# All around help



## danielson2047 (Jun 19, 2006)

Hello, all. I've been golfing for a couple months now and have a few issues. I'm pulling my long irons to the left big time (righty). There going perfectly high and straight, just to the left. Should i move my right hand counter-clockwise, or maybe open my stance? My driver needs work also. Sometimes i'll hit it beautifully, but most of the time it goes along the ground and to the left, I think both of these might be my grip, advice please???


----------



## fitz-uk (Apr 28, 2006)

It would be worth checking your grip, make sure that you dont grip the club to strong (being too far around the side of the grip, clockwise).

Also worth checking your ball position, for the long irons and driver the ball wants to be almost on your front foot - big toe.

The pull you are describing could be from your swing path, generating too much draw spin on the ball.

When you hit your driver are you trying to put the ball into orbit? Make sure you make a consistent swing, and hitting the ball on the up.
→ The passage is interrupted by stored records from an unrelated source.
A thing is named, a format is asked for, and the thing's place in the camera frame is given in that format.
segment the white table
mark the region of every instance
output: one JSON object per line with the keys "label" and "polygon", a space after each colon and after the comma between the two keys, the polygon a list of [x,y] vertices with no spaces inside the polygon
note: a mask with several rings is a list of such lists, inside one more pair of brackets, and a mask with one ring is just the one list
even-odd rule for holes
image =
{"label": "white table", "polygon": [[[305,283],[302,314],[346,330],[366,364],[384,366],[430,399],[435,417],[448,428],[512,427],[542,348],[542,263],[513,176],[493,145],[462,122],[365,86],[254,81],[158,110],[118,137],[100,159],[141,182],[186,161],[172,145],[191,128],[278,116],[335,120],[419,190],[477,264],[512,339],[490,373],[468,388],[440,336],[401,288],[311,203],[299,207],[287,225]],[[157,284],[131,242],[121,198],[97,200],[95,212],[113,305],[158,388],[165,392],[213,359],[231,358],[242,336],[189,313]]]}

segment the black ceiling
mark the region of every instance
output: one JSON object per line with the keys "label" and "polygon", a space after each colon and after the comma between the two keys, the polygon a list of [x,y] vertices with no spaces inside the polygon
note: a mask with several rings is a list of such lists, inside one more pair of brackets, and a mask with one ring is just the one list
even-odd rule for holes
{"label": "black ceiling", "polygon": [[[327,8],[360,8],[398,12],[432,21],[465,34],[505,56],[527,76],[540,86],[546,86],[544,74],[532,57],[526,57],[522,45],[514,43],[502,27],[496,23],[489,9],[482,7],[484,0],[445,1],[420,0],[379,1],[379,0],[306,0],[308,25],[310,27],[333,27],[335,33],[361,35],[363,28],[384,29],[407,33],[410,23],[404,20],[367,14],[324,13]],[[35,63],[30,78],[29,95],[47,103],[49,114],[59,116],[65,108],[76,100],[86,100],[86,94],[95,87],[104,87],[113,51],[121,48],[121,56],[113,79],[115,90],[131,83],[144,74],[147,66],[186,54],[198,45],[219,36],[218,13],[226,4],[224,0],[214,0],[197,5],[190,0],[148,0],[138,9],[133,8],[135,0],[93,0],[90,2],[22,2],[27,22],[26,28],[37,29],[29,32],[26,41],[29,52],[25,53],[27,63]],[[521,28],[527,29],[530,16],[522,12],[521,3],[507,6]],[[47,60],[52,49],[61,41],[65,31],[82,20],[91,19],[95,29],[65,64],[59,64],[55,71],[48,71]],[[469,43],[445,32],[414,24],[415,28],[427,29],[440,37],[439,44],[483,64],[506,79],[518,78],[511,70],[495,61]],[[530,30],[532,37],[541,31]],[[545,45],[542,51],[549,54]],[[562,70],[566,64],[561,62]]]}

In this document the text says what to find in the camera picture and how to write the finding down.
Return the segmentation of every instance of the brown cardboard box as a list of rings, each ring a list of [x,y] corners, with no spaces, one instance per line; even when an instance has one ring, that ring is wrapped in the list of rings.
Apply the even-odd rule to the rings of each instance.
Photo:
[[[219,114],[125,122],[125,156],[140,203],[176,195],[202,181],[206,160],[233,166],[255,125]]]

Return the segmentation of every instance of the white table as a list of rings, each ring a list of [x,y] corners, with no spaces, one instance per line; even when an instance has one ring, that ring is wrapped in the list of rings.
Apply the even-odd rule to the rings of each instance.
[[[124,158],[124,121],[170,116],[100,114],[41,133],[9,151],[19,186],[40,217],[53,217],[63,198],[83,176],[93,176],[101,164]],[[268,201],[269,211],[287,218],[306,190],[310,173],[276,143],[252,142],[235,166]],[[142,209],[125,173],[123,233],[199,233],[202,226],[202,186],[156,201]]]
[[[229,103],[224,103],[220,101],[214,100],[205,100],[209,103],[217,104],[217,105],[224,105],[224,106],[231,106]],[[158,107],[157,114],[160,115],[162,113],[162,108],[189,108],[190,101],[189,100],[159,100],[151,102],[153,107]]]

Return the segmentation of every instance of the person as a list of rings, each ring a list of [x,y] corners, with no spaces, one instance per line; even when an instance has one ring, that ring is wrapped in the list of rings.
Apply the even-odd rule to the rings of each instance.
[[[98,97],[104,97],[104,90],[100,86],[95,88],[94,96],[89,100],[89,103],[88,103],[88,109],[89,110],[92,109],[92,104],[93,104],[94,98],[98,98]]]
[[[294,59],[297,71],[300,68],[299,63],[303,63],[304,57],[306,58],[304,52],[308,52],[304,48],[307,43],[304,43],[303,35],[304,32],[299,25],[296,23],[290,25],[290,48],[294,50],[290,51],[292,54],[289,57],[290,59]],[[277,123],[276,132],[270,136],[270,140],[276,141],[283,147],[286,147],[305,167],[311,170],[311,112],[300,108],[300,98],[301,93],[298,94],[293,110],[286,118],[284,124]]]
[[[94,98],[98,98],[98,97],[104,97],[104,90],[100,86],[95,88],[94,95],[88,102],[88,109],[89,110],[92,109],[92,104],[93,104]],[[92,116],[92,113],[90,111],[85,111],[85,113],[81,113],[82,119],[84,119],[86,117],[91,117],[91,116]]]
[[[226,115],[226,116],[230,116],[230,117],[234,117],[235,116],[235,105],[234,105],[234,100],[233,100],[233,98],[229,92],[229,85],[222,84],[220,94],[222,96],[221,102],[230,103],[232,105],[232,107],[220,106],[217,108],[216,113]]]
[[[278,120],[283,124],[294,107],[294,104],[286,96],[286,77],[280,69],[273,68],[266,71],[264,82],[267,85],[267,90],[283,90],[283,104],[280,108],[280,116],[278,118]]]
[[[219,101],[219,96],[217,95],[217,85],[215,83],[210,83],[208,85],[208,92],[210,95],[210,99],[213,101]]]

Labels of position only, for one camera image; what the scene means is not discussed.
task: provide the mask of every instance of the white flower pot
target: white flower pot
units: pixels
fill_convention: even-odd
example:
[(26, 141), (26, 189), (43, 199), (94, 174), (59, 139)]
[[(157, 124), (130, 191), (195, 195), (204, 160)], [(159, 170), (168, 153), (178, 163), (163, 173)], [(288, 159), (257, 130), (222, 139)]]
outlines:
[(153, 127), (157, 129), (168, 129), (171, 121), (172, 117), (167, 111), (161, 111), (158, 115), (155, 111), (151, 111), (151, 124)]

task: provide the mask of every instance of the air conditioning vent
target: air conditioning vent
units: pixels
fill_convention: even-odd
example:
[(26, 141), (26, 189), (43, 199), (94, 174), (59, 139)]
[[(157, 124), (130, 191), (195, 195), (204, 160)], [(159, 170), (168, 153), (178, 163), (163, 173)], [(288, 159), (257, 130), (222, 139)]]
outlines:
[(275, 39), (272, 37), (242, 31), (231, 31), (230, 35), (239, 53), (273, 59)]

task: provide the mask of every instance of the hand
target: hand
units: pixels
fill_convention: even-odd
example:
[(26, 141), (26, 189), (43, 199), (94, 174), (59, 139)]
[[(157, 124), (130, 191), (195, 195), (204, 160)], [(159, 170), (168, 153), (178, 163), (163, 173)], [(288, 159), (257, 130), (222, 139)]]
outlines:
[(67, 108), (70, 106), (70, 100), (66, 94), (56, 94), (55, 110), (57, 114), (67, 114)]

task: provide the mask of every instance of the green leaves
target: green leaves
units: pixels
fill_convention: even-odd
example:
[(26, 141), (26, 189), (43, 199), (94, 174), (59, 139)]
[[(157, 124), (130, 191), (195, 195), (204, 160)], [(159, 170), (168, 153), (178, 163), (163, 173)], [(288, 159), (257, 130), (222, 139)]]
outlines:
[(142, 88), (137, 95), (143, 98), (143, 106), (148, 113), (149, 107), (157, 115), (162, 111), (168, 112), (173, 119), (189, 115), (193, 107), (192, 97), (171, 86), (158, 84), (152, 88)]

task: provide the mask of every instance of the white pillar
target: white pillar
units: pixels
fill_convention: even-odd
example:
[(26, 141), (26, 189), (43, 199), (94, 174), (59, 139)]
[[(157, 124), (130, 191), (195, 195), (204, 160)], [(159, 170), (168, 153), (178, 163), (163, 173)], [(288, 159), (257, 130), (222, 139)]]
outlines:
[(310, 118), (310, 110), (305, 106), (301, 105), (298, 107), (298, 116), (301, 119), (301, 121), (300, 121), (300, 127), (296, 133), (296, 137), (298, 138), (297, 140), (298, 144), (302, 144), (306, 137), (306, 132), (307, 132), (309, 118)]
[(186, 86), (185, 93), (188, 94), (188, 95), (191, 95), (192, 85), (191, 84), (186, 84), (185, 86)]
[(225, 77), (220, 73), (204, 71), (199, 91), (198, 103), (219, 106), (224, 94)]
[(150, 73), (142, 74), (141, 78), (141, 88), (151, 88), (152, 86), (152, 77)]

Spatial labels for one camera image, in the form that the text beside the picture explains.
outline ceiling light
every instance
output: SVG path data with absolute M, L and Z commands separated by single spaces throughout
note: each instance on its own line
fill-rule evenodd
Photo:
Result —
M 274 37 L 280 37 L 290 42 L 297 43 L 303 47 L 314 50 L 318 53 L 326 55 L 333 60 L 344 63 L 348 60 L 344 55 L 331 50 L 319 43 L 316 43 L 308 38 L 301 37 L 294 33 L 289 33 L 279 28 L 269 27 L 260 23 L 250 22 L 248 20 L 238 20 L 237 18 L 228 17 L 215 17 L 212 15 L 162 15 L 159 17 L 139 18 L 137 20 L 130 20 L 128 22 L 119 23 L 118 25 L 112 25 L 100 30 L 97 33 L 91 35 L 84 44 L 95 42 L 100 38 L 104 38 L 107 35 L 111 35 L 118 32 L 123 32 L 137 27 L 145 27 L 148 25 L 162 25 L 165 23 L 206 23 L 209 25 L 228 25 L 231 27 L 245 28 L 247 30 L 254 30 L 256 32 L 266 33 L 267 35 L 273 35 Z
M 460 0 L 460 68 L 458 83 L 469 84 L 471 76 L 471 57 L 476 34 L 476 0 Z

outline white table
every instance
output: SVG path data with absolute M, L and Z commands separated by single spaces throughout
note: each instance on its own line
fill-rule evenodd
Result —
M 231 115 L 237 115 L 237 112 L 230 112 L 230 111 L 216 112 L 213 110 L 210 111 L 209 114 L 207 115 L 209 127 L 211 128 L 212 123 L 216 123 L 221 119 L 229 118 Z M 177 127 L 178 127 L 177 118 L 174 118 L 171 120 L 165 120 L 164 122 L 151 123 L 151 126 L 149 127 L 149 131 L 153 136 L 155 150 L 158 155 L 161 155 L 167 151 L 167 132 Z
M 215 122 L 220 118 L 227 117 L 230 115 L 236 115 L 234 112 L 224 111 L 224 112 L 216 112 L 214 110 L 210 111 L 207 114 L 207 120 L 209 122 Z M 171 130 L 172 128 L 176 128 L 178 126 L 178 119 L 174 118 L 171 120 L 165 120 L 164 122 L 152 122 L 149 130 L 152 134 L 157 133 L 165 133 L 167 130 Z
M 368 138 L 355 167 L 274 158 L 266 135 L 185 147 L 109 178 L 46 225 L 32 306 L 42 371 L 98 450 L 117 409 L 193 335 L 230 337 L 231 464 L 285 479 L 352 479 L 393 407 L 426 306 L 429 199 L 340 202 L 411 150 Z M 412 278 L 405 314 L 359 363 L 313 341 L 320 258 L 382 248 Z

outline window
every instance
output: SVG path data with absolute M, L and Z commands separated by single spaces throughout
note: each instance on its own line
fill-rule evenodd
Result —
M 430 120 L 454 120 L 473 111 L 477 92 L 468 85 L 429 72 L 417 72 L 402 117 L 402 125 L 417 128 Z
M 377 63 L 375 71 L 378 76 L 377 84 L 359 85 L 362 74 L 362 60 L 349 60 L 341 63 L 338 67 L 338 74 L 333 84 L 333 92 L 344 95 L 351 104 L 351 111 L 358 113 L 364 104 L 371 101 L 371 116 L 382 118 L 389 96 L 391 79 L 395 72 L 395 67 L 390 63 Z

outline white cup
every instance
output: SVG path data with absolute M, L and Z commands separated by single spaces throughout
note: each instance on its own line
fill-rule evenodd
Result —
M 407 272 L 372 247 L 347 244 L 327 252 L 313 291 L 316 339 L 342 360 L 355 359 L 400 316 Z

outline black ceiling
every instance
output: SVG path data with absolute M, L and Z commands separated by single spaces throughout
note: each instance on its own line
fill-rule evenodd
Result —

There are a few things worth looking at, depending on your individual problems - it would be hard to diagnose what you are doing from here.



danielson2047 said:


> Hello, all. I've been golfing for a couple months now and have a few issues. I'm pulling my long irons to the left big time (righty). There going perfectly high and straight, just to the left. Should i move my right hand counter-clockwise, or maybe open my stance? My driver needs work also. Sometimes i'll hit it beautifully, but most of the time it goes along the ground and to the left, I think both of these might be my grip, advice please???


----------